By 2018, the appropriation jumped to ₦71.1 billion, yet only ₦42.6 billion (60%) saw the light of day. The trend remained consistent: promise the world on paper, but keep the cash in the vaults or redirect it to less “humanitarian” ends.
In 2019, the sector saw a sharp dip. Appropriation fell to ₦46.5 billion, and only ₦25.5 billion (55%) was utilized. This was the year preceding a global pandemic, a year when we should have been fortifying our defenses. Instead, we were disarming our doctors.
Then came 2020, the year of COVID-19. Despite the global terror, the Nigerian government only released 50% of the ₦46.5 billion appropriated. While the world was building emergency hospitals, half of our meager health capital budget was swallowed by the “bottom-up cash planning” abyss.
2021 saw the highest utilization at 70%, with ₦93.8 billion released from a ₦134 billion budget. It took a global plague to get our leaders to release even two-thirds of the promised funds. Yet, even this “peak” was a failure—leaving ₦40 billion in unexecuted projects while citizens died of preventable ailments.
In 2022, the masks came off. As the urgency of the pandemic faded, so did the government’s commitment. Only 45% of the ₦194 billion appropriation was released. The ₦87.3 billion that made it to the hospitals was a drop in the ocean of a crumbling infrastructure.

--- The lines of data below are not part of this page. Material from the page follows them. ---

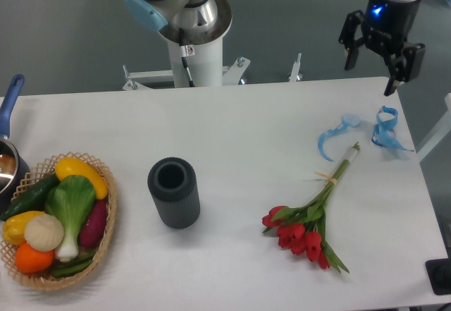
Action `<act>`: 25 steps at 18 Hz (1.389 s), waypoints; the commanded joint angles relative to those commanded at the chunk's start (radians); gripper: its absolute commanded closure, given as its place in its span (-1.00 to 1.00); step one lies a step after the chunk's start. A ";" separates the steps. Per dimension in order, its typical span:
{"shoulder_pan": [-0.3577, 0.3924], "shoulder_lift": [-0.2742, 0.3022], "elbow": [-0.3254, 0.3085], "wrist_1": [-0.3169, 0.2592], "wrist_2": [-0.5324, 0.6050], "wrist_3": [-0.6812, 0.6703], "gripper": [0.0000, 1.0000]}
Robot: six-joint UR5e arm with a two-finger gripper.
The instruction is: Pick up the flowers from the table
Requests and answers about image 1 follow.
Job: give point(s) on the green bok choy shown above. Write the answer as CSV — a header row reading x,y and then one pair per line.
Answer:
x,y
71,203

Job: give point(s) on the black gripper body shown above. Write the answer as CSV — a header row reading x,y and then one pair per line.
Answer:
x,y
386,26

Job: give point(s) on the yellow bell pepper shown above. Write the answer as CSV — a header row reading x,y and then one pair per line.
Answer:
x,y
14,227

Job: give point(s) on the red tulip bouquet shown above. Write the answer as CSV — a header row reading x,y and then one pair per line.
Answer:
x,y
302,230

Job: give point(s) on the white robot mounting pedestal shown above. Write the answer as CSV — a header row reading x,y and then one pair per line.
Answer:
x,y
192,66

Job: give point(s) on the purple sweet potato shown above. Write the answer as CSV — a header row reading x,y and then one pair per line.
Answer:
x,y
93,229

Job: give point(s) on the light blue ribbon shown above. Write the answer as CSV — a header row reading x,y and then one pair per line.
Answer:
x,y
346,121

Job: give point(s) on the cream white onion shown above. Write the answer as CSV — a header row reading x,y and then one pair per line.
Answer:
x,y
44,232

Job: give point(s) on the orange fruit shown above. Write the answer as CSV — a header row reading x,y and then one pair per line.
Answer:
x,y
29,260

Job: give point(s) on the white frame at right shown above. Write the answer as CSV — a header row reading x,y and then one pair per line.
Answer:
x,y
436,134

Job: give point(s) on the dark grey ribbed vase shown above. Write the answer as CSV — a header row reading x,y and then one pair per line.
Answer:
x,y
172,183

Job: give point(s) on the black device at edge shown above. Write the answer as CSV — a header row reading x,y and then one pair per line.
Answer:
x,y
439,275

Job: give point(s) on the blue curled ribbon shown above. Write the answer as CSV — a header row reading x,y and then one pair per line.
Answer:
x,y
384,130

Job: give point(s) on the dark green cucumber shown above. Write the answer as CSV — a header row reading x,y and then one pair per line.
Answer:
x,y
32,199

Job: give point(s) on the blue handled saucepan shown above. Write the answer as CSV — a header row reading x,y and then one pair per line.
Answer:
x,y
13,166

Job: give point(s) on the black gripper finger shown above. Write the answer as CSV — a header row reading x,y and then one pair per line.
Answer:
x,y
404,65
348,40

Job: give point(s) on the woven wicker basket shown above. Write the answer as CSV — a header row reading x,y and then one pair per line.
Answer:
x,y
104,183

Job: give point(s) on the green bean pods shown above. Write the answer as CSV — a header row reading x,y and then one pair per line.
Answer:
x,y
72,267

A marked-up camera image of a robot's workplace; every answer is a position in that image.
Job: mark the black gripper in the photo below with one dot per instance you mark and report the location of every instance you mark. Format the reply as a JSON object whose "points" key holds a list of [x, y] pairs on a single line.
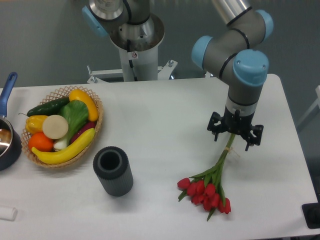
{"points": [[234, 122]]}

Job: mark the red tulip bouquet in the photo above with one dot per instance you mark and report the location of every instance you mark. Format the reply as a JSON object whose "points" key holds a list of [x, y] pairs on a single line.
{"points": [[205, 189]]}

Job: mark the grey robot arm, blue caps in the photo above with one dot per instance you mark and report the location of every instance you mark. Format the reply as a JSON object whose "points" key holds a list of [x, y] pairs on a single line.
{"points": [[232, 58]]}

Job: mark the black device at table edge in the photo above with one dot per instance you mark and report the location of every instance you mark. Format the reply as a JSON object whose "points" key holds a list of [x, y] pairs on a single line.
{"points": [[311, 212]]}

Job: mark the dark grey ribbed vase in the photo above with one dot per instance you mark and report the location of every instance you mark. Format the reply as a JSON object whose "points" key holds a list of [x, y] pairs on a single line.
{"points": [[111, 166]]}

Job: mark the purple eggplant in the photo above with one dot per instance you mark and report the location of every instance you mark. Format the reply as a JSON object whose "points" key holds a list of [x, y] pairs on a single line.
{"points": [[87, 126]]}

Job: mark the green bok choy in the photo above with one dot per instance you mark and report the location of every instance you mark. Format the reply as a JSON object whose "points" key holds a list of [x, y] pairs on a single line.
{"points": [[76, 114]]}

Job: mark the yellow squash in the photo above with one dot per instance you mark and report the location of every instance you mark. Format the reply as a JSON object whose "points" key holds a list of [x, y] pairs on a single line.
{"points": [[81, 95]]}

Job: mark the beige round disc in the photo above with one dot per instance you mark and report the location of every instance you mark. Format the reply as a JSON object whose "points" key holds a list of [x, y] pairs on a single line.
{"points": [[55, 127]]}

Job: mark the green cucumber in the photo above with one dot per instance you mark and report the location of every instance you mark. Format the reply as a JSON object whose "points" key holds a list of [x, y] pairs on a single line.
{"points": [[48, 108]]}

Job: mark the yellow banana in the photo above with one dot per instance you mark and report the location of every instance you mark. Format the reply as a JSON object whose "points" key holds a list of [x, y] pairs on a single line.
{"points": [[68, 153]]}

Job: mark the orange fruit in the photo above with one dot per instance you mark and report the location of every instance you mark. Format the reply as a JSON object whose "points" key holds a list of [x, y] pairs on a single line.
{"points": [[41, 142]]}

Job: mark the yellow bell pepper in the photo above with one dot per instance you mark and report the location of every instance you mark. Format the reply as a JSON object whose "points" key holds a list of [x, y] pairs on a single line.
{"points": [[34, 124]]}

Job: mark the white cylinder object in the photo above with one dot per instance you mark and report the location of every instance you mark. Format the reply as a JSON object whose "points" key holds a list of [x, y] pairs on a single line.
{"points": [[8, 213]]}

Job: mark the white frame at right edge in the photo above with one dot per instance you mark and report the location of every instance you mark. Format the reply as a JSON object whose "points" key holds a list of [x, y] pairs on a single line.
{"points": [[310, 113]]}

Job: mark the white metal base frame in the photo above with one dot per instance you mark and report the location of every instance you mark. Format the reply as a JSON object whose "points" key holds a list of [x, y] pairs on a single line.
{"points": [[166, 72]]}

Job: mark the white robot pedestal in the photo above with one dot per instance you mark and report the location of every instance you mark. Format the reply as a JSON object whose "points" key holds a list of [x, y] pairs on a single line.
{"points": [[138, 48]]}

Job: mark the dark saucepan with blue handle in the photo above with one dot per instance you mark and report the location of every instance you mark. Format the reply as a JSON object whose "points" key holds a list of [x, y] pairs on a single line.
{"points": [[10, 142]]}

2023 was a total collapse. Out of ₦134.7 billion, only ₦40.4 billion (30%) was released. This was an election year, a time when the focus shifted from the life-saving wards of hospitals to the life-sucking machinery of political campaigns.
By 2024, the original appropriation was a staggering ₦434.8 billion. However, the release was a pathetic ₦65.4 billion, representing a mere 15.06%. The government was essentially telling Nigerians: “We know what is required to save you, but we simply aren’t going to do it.”

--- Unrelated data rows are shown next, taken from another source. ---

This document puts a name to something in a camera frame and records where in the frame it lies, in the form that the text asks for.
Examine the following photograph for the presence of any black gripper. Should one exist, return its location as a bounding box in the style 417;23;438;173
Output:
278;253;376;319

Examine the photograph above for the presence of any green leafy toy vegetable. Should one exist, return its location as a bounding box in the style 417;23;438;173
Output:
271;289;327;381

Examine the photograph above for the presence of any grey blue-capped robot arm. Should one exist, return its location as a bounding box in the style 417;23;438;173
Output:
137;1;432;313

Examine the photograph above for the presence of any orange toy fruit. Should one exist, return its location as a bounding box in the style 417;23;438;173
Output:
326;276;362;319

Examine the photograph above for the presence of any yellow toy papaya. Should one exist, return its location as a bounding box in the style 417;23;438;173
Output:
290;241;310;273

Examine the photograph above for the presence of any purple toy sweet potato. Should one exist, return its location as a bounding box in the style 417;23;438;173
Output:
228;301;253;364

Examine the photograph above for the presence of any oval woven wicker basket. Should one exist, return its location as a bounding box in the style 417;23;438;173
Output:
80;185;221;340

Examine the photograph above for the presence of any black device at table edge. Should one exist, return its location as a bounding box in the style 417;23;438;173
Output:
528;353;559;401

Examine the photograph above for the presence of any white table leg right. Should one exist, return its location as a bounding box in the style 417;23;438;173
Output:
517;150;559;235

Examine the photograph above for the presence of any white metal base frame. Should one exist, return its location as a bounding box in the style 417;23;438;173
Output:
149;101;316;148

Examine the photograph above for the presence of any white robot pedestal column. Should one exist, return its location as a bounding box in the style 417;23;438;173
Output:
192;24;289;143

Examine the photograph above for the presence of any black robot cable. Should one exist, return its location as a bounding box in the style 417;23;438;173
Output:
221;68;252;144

Finally, we arrive at the insult that is 2025. To appropriate ₦218 billion and release ₦36 million—a utilization rate of 0.0165%—is a statistical middle finger to every Nigerian. It is not a “gap”; it is the complete abdication of the state’s responsibility to protect life.
While these numbers represent the slow-motion murder of the Nigerian poor, President Bola Tinubu and the political elite remain unfazed. Why should they care? For them, Nigeria is merely a workplace; Europe is their hospital. When a Nigerian leader sneezes, they don’t go to Gwagwalada; they fly to London, Paris, or Berlin. They have turned the world’s most advanced medical facilities into their private clinics, funded by the very treasury they refuse to use for Nigerian hospitals.
The sheer audacity of this hypocrisy was laid bare by Femi Adesina, the former spokesperson to the late President Muhammadu Buhari. In a defense that was as honest as it was chilling, Adesina admitted that if Buhari had relied on Nigerian hospitals, he would have died long before he eventually did in a London hospital. This admission is the ultimate indictment. Our leaders know that the hospitals they manage are death traps—so they build themselves a bridge to the West while the bridge for 250 million Nigerians is burnt to the ground.
The implications of this data are nothing short of genocidal. When capital projects aren’t funded, cancer machines stay broken, oxygen plants remain unbuilt, and the “brain drain” becomes a flood. We are losing our best doctors to the very countries where our leaders go for check-ups. Nigeria is now a country where a “successful” surgery is often a miracle of improvisation rather than a triumph of technology.
This funding crisis ensures that being born in Nigeria is a high-risk gamble. It ensures that a car accident on a Nigerian road is a likely death sentence because the nearest trauma center hasn’t seen its “capital release” in three years. By starving the health sector, the government is effectively devaluing Nigerian life to zero. We are being governed by people who have no stake in our survival, and the 0.0165% release rate of 2025 is the cold, hard proof. Nigeria’s health sector is not in intensive care; it is being buried alive.